-- RECORD EXTRACTS --
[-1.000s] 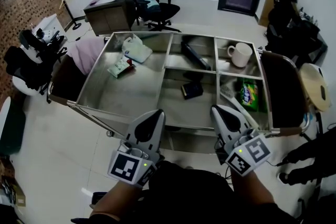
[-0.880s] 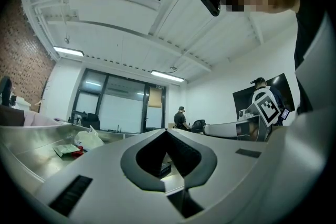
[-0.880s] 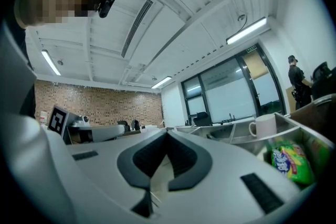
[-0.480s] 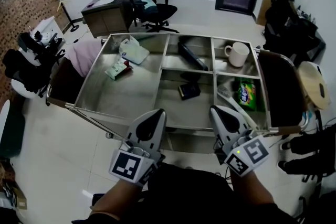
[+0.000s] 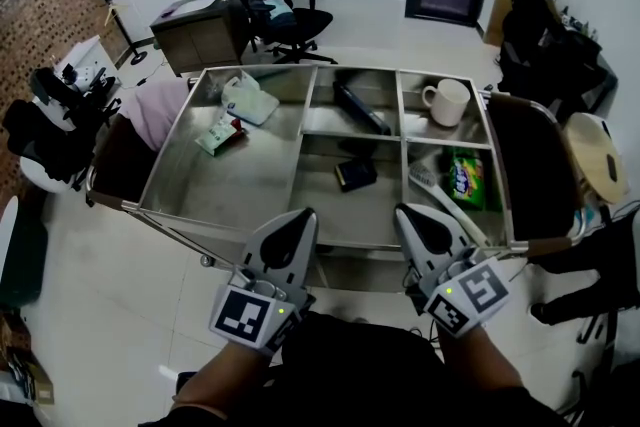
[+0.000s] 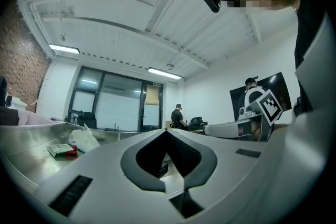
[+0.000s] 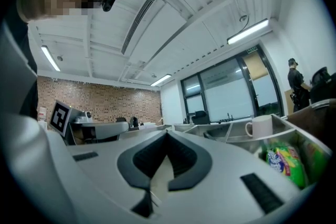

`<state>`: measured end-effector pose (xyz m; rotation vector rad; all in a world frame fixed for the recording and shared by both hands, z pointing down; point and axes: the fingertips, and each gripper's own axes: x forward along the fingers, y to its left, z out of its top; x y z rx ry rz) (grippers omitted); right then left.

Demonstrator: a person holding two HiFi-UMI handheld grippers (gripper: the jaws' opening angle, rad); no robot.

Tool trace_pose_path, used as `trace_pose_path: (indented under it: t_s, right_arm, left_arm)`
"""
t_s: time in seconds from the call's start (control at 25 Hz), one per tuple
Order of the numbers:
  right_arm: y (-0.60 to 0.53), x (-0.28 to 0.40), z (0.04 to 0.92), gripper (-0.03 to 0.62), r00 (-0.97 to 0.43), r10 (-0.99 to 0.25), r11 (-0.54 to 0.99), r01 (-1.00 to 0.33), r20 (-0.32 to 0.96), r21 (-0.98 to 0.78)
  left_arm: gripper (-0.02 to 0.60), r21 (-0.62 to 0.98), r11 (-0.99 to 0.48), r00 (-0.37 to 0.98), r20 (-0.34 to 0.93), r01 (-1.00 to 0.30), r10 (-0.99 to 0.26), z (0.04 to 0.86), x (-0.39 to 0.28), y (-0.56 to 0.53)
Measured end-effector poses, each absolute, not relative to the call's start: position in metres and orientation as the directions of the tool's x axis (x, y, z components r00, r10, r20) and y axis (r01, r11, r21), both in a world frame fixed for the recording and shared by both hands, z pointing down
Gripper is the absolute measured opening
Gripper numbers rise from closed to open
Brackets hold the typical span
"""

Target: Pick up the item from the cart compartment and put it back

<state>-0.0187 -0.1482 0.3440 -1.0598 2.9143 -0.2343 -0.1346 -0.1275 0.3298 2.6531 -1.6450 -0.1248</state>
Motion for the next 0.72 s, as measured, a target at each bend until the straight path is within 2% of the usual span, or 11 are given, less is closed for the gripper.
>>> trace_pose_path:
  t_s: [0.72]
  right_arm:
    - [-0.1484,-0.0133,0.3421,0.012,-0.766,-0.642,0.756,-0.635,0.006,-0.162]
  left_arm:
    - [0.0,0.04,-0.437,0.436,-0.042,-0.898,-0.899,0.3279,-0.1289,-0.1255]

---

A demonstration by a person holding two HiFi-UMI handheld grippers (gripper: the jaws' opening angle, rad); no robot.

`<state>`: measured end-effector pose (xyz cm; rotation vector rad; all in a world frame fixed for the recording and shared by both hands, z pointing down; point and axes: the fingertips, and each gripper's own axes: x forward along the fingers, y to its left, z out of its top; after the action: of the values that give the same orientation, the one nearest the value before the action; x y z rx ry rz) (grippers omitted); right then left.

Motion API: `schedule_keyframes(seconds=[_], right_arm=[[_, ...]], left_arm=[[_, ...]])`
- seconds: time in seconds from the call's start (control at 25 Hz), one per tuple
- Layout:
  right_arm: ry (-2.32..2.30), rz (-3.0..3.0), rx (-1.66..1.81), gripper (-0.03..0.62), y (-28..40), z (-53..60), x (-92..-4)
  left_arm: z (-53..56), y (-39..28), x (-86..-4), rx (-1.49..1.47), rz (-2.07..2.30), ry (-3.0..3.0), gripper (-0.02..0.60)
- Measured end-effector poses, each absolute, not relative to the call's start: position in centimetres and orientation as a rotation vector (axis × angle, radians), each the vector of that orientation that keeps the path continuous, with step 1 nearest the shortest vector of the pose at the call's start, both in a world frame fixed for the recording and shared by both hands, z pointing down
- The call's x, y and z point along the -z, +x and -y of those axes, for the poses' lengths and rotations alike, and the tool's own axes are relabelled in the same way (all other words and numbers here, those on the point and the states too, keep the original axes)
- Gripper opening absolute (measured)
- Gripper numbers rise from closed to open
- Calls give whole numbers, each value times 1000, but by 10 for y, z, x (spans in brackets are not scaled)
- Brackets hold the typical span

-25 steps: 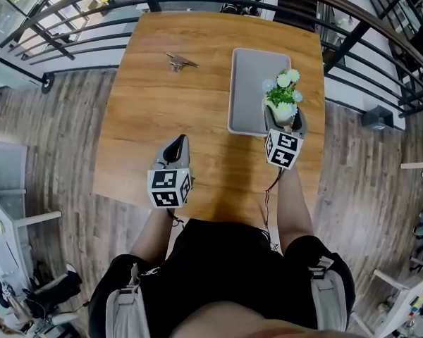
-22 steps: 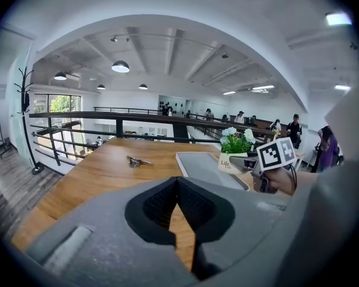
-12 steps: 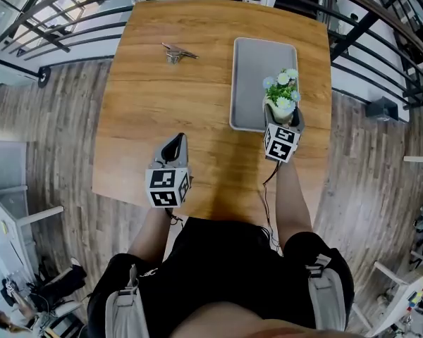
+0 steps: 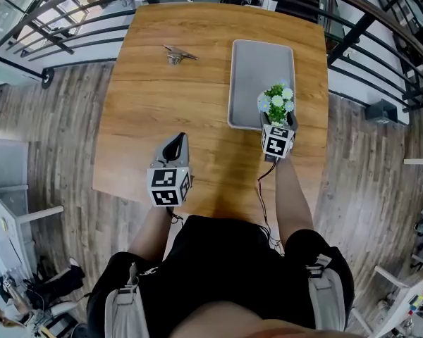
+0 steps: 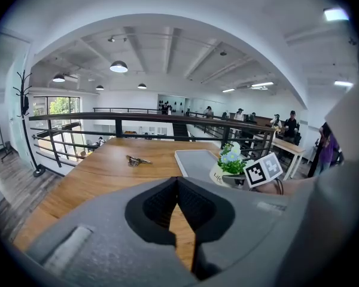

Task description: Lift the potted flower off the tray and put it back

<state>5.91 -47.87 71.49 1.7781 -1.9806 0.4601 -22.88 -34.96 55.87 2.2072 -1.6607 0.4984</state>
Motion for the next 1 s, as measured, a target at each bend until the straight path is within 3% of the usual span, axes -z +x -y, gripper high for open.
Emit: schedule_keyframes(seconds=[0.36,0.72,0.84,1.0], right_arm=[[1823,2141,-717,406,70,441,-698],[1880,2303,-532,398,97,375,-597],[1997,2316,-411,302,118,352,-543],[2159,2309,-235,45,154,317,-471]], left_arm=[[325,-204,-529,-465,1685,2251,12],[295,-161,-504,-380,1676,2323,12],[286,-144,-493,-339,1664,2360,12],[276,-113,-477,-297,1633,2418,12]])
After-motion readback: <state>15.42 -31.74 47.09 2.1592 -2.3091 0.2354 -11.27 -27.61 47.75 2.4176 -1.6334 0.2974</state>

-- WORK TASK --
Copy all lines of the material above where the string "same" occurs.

-- RESPONSE TO THE EXERCISE --
`<state>`: measured end-effector pose (xyz cm; rotation vector rad; all in a world frame fixed for the recording and shared by both hands, z pointing down; point and axes: the fingertips, and each gripper's own axes: x forward along the fingers, y to its left, z out of its top; after the action: of the values that give the same orientation, the one nearest the value before the action; x y z rx ry rz) (grippers omitted); right then left.
- The call's x, y and z point along the -z, +x and -y of those axes, for the poses' lengths and rotations alike, and the tool's own axes are relabelled in the same way (all other words and numbers here, those on the point and the states too, keep the original axes)

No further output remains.